Task description: This exercise calls for retyping every line below exactly, with the images omitted.

Data:
◇ ◇ ◇ ◇ ◇

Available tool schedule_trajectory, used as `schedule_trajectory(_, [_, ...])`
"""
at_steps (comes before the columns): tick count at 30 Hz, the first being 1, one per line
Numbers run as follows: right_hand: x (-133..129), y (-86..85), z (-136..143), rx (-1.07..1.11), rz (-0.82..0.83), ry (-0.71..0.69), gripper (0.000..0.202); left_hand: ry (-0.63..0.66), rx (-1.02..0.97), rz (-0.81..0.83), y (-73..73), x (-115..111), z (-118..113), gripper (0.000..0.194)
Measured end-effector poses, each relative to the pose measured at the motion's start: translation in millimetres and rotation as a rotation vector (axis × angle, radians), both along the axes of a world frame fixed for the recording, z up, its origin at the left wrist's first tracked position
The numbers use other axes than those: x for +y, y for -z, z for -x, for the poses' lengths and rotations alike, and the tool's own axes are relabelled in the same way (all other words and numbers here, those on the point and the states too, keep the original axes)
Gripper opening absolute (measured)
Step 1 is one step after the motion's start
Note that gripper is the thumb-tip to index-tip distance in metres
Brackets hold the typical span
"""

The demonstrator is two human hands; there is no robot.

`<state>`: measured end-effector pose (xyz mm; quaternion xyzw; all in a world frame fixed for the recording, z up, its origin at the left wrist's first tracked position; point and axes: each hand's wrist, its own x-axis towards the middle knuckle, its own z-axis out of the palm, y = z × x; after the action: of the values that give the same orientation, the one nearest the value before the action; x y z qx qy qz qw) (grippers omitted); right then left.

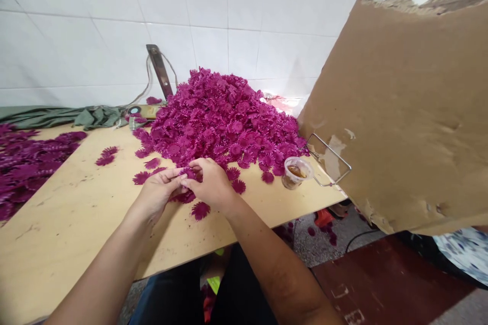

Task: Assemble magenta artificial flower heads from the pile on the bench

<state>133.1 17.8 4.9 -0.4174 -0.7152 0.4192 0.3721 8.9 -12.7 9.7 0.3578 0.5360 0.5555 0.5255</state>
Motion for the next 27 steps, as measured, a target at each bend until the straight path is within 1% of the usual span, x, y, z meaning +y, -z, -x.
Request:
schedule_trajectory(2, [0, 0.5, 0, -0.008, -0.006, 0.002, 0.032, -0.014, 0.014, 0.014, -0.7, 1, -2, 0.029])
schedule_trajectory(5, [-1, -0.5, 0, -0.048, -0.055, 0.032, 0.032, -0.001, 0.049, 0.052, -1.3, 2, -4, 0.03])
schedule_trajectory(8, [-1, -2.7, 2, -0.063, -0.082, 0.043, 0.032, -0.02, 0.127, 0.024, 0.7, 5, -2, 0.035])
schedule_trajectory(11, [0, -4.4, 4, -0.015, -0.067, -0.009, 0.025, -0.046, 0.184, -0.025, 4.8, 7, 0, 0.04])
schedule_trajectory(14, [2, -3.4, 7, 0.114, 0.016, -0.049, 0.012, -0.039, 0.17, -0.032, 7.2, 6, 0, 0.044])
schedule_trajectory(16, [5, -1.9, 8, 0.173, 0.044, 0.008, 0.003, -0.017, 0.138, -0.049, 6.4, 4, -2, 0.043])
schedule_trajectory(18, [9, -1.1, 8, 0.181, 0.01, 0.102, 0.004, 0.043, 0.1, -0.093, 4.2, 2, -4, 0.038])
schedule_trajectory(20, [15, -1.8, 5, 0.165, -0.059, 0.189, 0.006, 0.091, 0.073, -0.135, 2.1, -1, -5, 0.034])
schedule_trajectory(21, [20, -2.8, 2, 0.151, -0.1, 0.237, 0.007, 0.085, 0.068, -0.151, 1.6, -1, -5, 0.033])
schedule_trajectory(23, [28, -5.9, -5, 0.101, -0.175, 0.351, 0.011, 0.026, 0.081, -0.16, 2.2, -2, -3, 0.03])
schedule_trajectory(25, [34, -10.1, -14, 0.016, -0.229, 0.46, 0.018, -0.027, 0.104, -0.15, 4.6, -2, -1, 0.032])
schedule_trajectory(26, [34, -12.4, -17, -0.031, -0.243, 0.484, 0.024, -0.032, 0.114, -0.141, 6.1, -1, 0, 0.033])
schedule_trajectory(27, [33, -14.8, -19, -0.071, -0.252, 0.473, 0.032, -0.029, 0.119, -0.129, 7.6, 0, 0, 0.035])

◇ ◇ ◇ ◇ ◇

Exercise response:
Available tool schedule_trajectory, used as `schedule_trajectory(_, [_, ...])`
"""
at_steps (comes before the columns): tick count at 30 Hz, the first being 1, one per line
Numbers run as follows: right_hand: x (-133..129), y (-86..85), z (-136..143), rx (-1.07..1.11), rz (-0.82..0.83), ry (-0.71..0.69), gripper (0.000..0.202); left_hand: ry (-0.63..0.66), rx (-1.02..0.97), rz (-0.81..0.83), y (-73..73), x (-115..111), z (-118..113), gripper (0.000..0.194)
Measured end-effector poses, each relative to the pose measured at the motion's start: translation in millimetres and rotation as a rotation vector (axis × angle, radians), both along the axes of a world frame fixed for the recording, z up, its origin at the left wrist's first tracked position
The numbers use other axes than those: x for +y, y for -z, z for -x, for the poses' lengths and rotations alike, and the tool's own axes are relabelled in the same way (all other words and numbers here, those on the point and the states too, keep the original axes)
Gripper opening absolute (measured)
Step 1 is one step after the motion's start
Note that gripper is the thumb-tip to index-tip distance in metres
Brackets hold the typical span
"""

The demonstrator is two human hands; there is no robot.

`<state>`: measured end-effector pose (xyz mm; quaternion xyzw; all in a world frame fixed for the recording, z up, its origin at the left wrist's first tracked position; point and axes: each hand's wrist, its own x-axis towards the middle knuckle, its own z-axis out of the palm, y = z × x; after the action: of the values that give the same orientation, the one nearest the value before the action; x y z qx qy qz qw) (grippers omitted); right then left.


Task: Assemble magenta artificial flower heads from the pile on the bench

<state>133.1 17.8 4.9 -0.4174 -0.7152 0.4192 0.3721 8.9 -12.7 9.7 0.3578 0.5360 0.5555 0.5255</state>
Motion for the next 27 steps, as measured, a target at each bend until the straight path is within 1% of the usual span, x, y, z meaning +y, -z, -x.
Request:
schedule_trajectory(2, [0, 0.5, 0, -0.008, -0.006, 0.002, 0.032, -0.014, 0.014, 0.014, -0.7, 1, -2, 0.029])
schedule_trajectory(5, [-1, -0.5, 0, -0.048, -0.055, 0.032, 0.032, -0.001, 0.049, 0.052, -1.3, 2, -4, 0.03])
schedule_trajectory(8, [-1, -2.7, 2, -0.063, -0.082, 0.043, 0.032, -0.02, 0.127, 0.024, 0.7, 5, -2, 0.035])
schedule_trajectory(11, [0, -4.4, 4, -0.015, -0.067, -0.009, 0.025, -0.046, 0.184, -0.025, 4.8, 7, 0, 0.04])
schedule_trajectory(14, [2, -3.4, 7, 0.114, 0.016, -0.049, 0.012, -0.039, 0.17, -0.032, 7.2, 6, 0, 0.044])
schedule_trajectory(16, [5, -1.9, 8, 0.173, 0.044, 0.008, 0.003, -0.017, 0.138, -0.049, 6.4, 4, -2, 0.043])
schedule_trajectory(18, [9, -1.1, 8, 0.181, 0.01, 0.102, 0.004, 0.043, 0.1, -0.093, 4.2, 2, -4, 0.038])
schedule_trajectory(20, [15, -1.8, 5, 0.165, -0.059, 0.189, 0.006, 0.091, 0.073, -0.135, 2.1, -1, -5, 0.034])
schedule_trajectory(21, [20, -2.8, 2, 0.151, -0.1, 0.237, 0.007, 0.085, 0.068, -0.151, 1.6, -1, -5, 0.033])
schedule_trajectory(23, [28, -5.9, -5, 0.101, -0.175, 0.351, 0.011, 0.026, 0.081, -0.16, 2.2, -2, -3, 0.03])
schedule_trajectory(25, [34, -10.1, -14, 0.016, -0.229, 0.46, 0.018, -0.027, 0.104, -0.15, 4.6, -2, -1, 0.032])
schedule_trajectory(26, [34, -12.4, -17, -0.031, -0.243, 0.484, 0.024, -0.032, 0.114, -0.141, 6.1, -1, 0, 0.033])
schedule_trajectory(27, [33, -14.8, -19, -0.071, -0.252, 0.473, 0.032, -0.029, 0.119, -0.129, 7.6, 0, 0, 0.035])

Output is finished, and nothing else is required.